Last Updated: November 26, 2024

Transcription API Features Guide

Introduction

Salad Transcription API offers a suite of powerful features to help you get the most out of your audio and video content. This guide covers the key transcription parameters you can use to customize your transcription outputs:

Transcription Output Options:
- return_as_file
- sentence_level_timestamps
- word_level_timestamps
Speaker Identification:
- diarization
- sentence_diarization
Language Specification:
- language_code

By properly utilizing these parameters, you can enhance the accuracy, efficiency, and usability of your transcriptions.

Transcription Parameters

1. `return_as_file`

Description

The return_as_file parameter allows you to receive your transcription output as a downloadable file URL. This is particularly useful when dealing with large responses, as it helps avoid issues with response size limitations.

Default: false
Type: boolean

Usage

Set "return_as_file": true in your request to receive the transcription output as a file URL. Example:

"input": {
  "url": "https://example.com/path/to/file.mp3",
  "return_as_file": true
}

Note:

If the response size exceeds 1 MB, the output will automatically be returned as a file URL, even if return_as_file is set to false.
This helps ensure reliable delivery of large transcription outputs.

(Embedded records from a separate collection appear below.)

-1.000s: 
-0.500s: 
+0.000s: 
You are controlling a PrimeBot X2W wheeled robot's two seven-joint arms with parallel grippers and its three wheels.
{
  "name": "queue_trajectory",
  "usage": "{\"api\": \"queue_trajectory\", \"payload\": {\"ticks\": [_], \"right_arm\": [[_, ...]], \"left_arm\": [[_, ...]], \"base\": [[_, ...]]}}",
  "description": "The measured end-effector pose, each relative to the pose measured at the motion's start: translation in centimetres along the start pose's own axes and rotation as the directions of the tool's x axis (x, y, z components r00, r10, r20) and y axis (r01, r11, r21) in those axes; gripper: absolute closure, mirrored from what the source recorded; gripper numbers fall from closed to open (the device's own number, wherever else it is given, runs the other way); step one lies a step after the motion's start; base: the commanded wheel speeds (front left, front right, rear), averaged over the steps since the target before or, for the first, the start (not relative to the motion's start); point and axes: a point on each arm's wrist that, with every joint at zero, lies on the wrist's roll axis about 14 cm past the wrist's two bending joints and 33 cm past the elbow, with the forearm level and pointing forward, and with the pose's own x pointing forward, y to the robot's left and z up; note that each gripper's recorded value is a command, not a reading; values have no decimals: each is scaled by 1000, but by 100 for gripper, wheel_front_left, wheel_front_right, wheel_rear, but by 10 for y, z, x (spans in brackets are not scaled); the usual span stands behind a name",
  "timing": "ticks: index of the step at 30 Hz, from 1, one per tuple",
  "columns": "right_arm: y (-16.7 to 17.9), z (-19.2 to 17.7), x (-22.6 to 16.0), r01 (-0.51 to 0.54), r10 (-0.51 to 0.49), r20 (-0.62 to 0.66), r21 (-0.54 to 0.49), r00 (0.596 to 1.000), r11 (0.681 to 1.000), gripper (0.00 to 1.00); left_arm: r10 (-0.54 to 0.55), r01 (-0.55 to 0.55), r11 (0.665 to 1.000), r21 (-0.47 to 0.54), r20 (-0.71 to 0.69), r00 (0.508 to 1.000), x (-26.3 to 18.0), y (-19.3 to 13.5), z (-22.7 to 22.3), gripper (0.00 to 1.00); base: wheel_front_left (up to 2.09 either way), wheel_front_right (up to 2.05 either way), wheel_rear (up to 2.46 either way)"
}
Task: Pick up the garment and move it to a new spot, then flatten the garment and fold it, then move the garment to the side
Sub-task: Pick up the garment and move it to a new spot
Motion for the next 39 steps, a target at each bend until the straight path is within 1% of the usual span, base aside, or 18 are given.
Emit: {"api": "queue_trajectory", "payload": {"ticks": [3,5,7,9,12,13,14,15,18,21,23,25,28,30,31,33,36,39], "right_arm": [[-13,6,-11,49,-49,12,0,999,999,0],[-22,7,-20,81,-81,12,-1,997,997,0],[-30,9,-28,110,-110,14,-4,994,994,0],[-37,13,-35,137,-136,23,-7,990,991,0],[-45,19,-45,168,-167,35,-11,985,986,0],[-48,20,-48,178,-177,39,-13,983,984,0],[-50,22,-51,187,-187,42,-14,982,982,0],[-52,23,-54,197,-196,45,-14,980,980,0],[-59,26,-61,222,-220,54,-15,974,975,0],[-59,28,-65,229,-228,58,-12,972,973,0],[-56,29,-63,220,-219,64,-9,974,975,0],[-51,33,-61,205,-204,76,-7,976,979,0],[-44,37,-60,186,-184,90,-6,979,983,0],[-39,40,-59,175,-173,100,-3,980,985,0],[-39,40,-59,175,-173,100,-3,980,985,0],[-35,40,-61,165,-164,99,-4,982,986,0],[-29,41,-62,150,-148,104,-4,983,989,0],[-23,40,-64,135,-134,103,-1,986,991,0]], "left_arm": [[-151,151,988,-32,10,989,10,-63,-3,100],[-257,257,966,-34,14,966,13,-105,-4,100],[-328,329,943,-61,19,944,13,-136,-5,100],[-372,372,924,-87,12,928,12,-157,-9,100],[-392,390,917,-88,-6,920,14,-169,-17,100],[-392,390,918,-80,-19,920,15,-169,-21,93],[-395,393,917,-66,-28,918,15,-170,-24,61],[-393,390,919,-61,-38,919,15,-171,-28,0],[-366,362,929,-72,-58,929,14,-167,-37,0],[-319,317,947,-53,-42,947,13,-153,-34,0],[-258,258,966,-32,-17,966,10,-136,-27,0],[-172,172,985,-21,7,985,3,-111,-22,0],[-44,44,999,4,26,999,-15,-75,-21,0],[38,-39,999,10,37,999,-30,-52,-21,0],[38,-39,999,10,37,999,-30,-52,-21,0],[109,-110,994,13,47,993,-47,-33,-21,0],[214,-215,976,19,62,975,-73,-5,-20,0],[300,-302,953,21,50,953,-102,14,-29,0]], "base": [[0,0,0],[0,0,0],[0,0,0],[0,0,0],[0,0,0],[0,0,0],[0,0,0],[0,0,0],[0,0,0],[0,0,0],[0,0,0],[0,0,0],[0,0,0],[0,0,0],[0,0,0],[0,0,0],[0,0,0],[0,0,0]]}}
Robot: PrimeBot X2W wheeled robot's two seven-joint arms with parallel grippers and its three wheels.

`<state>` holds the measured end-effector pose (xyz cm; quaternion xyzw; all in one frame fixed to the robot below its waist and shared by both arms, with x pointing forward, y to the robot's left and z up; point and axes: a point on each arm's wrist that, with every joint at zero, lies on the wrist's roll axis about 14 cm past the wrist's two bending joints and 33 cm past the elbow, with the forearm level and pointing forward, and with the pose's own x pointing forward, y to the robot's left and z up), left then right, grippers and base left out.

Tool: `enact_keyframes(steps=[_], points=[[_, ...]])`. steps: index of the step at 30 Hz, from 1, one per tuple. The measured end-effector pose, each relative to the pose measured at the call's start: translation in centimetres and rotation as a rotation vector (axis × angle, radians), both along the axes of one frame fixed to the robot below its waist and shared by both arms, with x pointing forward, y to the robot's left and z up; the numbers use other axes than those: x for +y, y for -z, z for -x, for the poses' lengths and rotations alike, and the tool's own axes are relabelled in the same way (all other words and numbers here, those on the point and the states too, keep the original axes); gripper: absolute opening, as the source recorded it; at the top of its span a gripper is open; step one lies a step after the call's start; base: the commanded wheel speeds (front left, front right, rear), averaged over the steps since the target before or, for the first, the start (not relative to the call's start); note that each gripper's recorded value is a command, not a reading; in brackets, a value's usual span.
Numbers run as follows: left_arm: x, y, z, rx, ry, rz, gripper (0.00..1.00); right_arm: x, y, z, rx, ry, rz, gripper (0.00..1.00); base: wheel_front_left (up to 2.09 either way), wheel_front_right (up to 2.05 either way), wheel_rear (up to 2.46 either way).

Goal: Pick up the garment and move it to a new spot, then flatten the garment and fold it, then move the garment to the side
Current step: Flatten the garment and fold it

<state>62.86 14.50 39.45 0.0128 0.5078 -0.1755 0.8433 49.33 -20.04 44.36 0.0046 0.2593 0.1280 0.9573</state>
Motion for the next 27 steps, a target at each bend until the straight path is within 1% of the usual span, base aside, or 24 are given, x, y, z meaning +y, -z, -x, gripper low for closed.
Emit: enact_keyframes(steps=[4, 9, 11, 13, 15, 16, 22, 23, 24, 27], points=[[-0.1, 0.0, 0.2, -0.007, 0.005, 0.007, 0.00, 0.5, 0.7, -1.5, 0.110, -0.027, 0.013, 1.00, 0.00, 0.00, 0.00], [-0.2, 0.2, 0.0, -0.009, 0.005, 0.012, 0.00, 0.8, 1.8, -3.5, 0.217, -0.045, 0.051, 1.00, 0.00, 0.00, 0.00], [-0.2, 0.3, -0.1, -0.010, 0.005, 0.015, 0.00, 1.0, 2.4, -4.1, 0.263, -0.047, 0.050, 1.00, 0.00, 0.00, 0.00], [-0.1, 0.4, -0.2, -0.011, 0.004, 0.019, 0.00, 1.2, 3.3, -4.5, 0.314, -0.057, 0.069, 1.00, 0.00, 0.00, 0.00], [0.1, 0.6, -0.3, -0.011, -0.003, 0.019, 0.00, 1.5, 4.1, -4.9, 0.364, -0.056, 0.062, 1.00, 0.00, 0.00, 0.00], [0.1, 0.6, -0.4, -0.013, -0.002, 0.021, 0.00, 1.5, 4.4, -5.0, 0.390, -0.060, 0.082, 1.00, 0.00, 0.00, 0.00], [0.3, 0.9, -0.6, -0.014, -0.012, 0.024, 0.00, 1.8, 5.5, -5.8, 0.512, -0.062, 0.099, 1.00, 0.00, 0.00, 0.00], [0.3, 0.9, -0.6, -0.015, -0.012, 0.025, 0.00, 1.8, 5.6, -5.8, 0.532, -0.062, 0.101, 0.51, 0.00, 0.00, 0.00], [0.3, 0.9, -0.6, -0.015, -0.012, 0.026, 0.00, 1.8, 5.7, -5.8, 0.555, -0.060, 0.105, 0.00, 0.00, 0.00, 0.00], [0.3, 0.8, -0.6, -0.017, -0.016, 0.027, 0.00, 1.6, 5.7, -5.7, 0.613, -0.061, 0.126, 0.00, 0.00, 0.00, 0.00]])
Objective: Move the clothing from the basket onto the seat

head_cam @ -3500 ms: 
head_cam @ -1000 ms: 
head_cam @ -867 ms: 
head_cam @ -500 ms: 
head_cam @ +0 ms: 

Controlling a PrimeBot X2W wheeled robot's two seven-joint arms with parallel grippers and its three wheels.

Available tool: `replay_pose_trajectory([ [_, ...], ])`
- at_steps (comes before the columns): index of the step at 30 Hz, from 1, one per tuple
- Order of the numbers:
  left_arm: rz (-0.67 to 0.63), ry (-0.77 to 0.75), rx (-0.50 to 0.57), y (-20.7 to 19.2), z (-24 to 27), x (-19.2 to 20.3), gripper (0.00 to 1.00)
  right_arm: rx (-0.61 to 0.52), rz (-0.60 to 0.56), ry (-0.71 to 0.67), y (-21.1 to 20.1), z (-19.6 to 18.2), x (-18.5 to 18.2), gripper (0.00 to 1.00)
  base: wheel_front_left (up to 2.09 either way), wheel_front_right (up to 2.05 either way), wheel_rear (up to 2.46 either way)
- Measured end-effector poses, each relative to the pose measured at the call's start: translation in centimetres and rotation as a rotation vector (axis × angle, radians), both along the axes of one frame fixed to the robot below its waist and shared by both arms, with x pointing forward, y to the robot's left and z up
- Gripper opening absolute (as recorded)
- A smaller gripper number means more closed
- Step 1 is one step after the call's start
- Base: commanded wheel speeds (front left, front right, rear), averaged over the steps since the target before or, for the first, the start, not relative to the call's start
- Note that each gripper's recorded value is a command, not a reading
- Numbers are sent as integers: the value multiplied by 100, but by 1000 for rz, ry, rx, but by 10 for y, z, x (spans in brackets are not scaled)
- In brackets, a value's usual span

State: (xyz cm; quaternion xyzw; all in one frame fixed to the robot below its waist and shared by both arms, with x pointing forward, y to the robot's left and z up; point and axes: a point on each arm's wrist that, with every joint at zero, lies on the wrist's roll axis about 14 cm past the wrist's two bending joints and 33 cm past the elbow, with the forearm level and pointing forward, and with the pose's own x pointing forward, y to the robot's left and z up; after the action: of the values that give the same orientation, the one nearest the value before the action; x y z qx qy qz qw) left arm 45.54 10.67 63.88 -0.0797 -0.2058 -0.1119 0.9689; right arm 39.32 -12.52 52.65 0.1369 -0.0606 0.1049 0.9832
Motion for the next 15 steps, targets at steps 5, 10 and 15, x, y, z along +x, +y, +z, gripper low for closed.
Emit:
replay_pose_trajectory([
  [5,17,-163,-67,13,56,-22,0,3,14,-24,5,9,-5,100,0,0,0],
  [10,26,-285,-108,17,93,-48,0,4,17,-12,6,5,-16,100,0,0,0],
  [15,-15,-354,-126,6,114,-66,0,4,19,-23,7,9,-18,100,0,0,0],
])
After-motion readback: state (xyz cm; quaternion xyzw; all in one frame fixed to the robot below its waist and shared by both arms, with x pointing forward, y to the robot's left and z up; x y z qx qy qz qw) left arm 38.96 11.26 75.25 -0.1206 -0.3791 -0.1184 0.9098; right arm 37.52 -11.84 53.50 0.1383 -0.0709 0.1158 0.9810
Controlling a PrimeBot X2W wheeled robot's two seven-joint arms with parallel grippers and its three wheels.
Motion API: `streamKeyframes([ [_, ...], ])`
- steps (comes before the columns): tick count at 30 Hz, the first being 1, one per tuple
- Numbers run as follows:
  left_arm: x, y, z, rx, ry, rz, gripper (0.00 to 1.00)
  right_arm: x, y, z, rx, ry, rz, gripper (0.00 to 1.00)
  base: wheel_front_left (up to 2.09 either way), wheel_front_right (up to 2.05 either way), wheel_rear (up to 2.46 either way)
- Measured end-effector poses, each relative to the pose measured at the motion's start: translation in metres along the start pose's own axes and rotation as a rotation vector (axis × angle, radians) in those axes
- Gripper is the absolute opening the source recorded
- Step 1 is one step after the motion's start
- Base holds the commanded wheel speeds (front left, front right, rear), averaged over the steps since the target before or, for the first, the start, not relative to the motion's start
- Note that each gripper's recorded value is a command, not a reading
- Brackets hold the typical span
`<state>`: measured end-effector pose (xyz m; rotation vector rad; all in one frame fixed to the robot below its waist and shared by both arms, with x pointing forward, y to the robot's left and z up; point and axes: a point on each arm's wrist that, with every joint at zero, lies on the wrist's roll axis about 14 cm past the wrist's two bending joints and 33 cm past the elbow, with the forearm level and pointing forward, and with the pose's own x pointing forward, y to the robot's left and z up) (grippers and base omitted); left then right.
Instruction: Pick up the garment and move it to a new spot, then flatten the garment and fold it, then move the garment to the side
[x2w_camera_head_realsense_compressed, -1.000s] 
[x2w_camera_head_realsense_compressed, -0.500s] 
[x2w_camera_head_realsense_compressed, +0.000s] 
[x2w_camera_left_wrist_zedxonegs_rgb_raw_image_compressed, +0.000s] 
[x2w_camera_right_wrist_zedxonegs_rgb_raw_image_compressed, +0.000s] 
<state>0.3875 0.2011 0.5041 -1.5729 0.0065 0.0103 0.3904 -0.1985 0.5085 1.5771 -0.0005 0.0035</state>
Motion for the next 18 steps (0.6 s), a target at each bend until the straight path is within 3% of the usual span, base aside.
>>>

2. sentence_level_timestamps

Description

Include timestamps at the sentence level in your transcription output.

Default: false
Type: boolean

Usage

Set "sentence_level_timestamps": true to include sentence-level timestamps. Set to false if you do not need them. Example:

"input": {
  "url": "https://example.com/path/to/file.mp3",
  "sentence_level_timestamps": true
}

Output Format

"sentence_level_timestamps": [
    {
        "text": "Welcome to our presentation.",
        "timestamp": [
            29.98,
            29.98
        ],
        "start": 29.98,
        "end": 29.98,
    }
],

3. word_level_timestamps

Description

Include timestamps for each word in your transcription output.

Default: false
Type: boolean

Usage

Set "word_level_timestamps": true to include word-level timestamps. Example:

"input": {
  "url": "https://example.com/path/to/file.mp3",
  "word_level_timestamps": true
}

Output Format Word-level timestamps are provided in the word_segments array of the output.

"word_segments": [
    {
        "word": "I",
        "start": 4.963,
        "end": 5.024,
        "score": 0.597,
    },
    {
        "word": "understand",
        "start": 5.084,
        "end": 5.548,
        "score": 0.471,
    },
    {
        "word": "something.",
        "start": 6.073,
        "end": 6.376,
        "score": 0.295,
    }
]

4. diarization

Description

Enable speaker separation and identification at the word level.

Default: false
Type: boolean

Usage

Example:

"input": {
  "url": "https://example.com/path/to/file.mp3",
  "diarization": true
}

Output Format Speaker labels are included in both segments and word_segments when diarization is enabled.

"word_segments": [
    {
        "word": "I",
        "start": 4.963,
        "end": 5.024,
        "score": 0.597,
        "speaker": "SPEAKER_00"
    },
    {
        "word": "understand",
        "start": 5.084,
        "end": 5.548,
        "score": 0.471,
        "speaker": "SPEAKER_00"
    },
    {
        "word": "something.",
        "start": 6.073,
        "end": 6.376,
        "score": 0.295,
        "speaker": "SPEAKER_00"
    }
]

5. sentence_diarization

Description

Include speaker information at the sentence level.

Default: false
Type: boolean

Usage

Example:

"input": {
  "url": "https://example.com/path/to/file.mp3",
  "sentence_diarization": true
}

Output Format Speaker labels are included in the segments array when sentence_diarization is enabled.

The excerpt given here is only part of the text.